_Work order_. Please give the listing again in full, leaving out its images.

_Raw data_.
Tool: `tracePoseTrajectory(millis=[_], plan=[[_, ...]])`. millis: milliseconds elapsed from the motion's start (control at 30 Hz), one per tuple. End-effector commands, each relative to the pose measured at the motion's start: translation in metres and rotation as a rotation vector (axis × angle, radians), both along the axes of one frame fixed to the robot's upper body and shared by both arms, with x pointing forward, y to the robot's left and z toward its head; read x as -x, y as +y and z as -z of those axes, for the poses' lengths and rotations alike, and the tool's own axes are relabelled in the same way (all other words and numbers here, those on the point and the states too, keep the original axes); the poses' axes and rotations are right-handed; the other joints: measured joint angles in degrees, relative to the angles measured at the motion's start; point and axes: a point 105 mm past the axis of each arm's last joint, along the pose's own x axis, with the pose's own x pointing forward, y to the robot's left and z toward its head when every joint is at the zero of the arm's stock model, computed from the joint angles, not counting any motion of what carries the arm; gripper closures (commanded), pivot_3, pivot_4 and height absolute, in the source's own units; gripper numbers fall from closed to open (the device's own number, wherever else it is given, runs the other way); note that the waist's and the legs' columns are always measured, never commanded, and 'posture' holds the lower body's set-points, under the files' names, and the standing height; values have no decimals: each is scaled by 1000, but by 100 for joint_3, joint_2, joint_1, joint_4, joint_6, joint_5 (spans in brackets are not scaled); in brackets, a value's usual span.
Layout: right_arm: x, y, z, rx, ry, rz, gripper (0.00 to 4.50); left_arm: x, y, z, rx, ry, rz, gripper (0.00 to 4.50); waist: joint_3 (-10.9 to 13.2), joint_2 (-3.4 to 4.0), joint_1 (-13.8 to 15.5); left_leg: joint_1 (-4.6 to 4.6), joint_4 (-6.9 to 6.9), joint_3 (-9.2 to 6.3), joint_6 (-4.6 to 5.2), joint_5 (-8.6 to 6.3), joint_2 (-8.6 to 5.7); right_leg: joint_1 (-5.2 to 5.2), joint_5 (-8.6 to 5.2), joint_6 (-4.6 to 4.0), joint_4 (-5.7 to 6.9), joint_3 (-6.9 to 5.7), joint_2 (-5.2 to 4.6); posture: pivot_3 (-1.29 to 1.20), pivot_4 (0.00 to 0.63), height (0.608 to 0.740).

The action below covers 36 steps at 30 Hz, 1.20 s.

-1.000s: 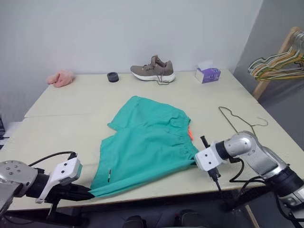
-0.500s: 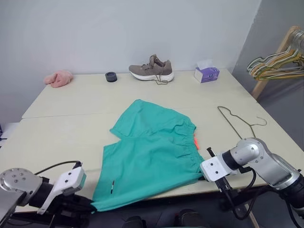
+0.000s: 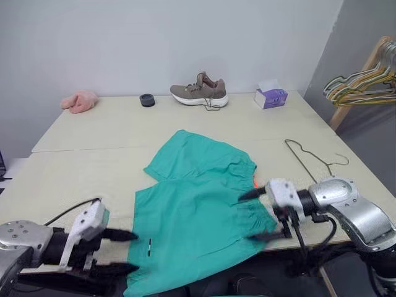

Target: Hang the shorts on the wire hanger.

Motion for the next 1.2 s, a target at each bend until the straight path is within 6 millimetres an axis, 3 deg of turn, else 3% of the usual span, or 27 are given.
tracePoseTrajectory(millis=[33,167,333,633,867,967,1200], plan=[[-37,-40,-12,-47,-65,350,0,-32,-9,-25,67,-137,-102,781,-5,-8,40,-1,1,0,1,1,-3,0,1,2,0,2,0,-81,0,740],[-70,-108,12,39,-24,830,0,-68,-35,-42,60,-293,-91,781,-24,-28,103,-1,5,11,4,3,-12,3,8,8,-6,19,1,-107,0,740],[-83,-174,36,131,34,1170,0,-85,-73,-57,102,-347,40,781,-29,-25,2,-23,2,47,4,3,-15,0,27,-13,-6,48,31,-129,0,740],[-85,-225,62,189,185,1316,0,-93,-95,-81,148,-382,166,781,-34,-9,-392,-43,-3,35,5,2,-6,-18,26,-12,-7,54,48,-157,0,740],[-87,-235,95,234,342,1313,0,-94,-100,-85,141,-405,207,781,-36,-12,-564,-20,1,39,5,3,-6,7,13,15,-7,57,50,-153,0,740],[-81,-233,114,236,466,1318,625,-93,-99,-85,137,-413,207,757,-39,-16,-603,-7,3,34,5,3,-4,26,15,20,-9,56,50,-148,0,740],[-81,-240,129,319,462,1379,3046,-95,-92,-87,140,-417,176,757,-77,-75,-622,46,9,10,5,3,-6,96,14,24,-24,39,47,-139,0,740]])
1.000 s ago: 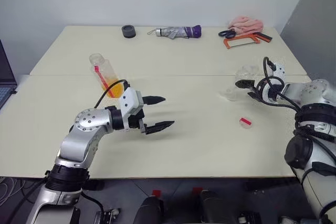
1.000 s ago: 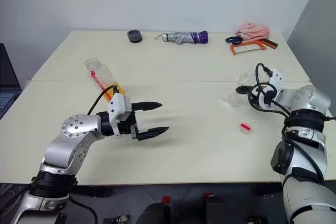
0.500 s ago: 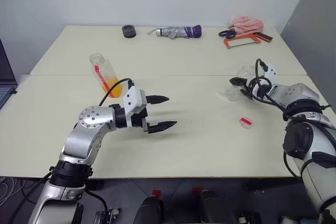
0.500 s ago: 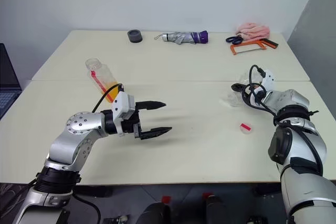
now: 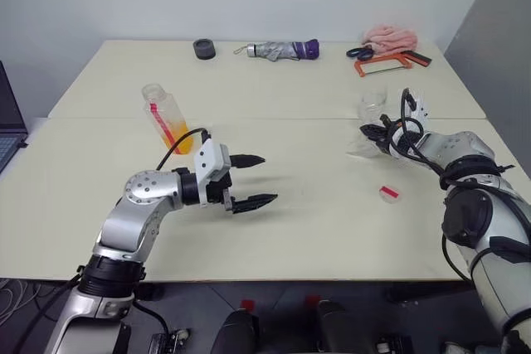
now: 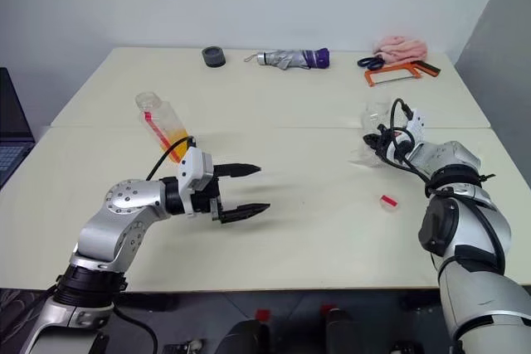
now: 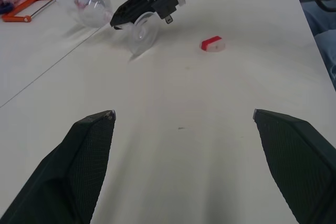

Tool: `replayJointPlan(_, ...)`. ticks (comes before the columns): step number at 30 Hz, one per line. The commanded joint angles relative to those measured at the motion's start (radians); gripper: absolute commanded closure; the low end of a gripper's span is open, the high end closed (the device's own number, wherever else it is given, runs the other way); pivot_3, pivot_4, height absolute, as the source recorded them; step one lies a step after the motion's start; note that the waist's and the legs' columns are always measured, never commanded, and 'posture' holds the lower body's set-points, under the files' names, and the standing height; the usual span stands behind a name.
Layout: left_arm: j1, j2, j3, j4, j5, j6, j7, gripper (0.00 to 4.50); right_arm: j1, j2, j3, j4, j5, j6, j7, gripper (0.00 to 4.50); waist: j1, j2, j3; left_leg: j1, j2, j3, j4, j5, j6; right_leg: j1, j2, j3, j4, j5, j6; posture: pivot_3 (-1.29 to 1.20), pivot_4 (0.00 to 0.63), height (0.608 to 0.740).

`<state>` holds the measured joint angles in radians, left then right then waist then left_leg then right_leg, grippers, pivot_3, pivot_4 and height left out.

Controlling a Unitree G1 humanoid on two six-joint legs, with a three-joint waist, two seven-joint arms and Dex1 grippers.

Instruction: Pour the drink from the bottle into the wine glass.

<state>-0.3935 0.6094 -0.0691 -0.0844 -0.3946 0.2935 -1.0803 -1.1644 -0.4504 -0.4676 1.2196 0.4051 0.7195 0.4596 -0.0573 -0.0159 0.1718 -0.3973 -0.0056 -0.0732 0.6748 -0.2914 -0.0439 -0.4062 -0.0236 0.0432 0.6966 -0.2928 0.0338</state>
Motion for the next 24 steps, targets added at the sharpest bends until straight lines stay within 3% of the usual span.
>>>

_Answer to the exercise_.
Tool: `tracePoseTrajectory(millis=[_], plan=[[_, ...]])`. millis: milliseconds elapsed from the motion's start (control at 30 Hz), one per tuple. End-effector commands, each relative to the pose measured at the motion's start: translation in metres and rotation as a rotation vector (axis × angle, radians), both along the axes of one frame fixed to the robot's upper body and shared by both arms, with x pointing forward, y to the robot's left and z toward its head; read x as -x, y as +y and z as -z of those axes, for the poses' lengths and rotations alike, and the tool's own axes are relabelled in the same way (all other words and numbers here, those on the point and the states too, keep the original axes); the poses' axes and rotations are right-handed; the other joints: measured joint angles in degrees, relative to the angles measured at the motion's start; point and axes: a point 105 mm past the axis of each arm's last joint, along the pose's own x axis, with the pose's own x pointing forward, y to the robot's left and z toward its head when every joint is at the zero of the arm's stock model, computed from the joint angles, not counting any motion of what carries the arm; gripper closures (commanded), pivot_3, pivot_4 and height absolute, in the source's own units; gripper numbers fall from closed to open (the device's own number, wherever else it is given, runs the other way); note that the waist's and the legs' columns are always measured, never commanded, and 'posture' holds the lower body's set-points, under the files' names, and the standing height; values have no decimals: each is scaled by 1000, but by 100 for joint_3, joint_2, joint_1, joint_4, joint_6, joint_5 (spans in brackets are not scaled); in brackets, a value's usual span.
Layout: right_arm: x, y, z, rx, ry, rz, gripper (0.00 to 4.50); left_arm: x, y, z, rx, ry, rz, gripper (0.00 to 4.50); waist: joint_3 (-10.9 to 13.2), joint_2 (-3.4 to 4.0), joint_1 (-13.8 to 15.5); left_leg: joint_1 (-4.6 to 4.6), joint_4 (-6.9 to 6.9), joint_3 (-9.2 to 6.3), joint_6 (-4.6 to 5.2), joint_5 (-8.6 to 6.3), joint_2 (-8.6 to 5.7); right_leg: joint_1 (-5.2 to 5.2), joint_5 (-8.6 to 5.2), joint_6 (-4.6 to 4.0), joint_4 (-5.7 to 6.9), joint_3 (-6.9 to 5.7), joint_2 (-5.2 to 4.6); posture: pivot_3 (-1.29 to 1.20), pivot_4 (0.00 to 0.63), height (0.608 to 0.740).

The action below covers 36 steps at 30 Hz, 1.20 s.

-1.000s: 
-0.500s: 
+0.000s: 

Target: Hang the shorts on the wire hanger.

Motion for the next 1.2 s, a target at each bend until the straight path is within 6 millimetres an axis, 3 deg of turn, else 3% of the usual span, or 27 are given.
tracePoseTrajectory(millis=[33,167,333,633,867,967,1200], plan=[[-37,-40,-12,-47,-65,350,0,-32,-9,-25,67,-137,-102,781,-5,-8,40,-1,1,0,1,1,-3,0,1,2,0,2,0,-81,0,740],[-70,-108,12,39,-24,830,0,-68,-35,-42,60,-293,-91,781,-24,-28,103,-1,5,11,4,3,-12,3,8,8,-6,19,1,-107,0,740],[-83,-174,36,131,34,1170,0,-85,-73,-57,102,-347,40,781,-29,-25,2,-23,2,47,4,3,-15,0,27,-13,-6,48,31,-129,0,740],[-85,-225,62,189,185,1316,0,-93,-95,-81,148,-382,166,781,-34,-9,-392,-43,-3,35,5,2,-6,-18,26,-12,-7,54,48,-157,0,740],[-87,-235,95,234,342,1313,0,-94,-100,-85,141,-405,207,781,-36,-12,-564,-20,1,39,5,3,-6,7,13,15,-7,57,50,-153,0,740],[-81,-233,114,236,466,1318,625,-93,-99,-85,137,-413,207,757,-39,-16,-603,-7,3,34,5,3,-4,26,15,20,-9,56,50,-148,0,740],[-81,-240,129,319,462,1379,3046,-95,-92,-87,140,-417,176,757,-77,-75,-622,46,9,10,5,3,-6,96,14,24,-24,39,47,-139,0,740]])
1.000 s ago: 
1.000 s ago: 
0.500 s ago: 
0.500 s ago: 
now: 
now: 
now: 

Tool: `replayJointPlan(_, ...)`. ticks (comes before the columns): step number at 30 Hz, one per line. The commanded joint angles relative to those measured at the motion's start (radians); gripper: absolute commanded closure; the low end of a gripper's span is open, the high end closed (the device's own number, wherever else it is given, runs the other way); pivot_3, pivot_4, height absolute, as the source recorded them; step one lies a step after the motion's start; note that the waist's and the legs' columns are always measured, never commanded, and 'posture' holds the lower body's set-points, under the files' names, and the standing height; the usual span stands behind a name.
Layout: left_arm: j1, j2, j3, j4, j5, j6, j7, gripper (0.00 to 4.50); right_arm: j1, j2, j3, j4, j5, j6, j7, gripper (0.00 to 4.50); waist: j1, j2, j3; left_leg: j1, j2, j3, j4, j5, j6; right_leg: j1, j2, j3, j4, j5, j6; posture: pivot_3 (-1.29 to 1.20), pivot_4 (0.00 to 0.63), height (0.608 to 0.740).

`<state>` holds the measured joint angles in radians, left then right then waist then left_leg then right_leg, grippers, pivot_3, pivot_4 and height left out.

Controlling a Unitree G1 humanoid on two six-joint legs, with a three-joint waist, two seven-joint arms and Dex1 grippers.

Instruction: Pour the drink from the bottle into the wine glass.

<state>-0.3935 0.6094 -0.0691 -0.0844 -0.3946 0.2935 -1.0803 -1.1644 -0.4504 -0.4676 1.2196 0.4051 0.7195 0.4596 -0.0573 -0.0159 0.1718 -0.3973 -0.0056 -0.0732 0.6748 -0.2914 -0.0439 -0.4062 -0.0236 0.0432 0.6966 -0.2928 0.0338</state>
Motion for the next 24 steps, targets added at the sharpest bends until straight lines stay within 3% of the usual span.
>>>

The response to this exercise has been given in full.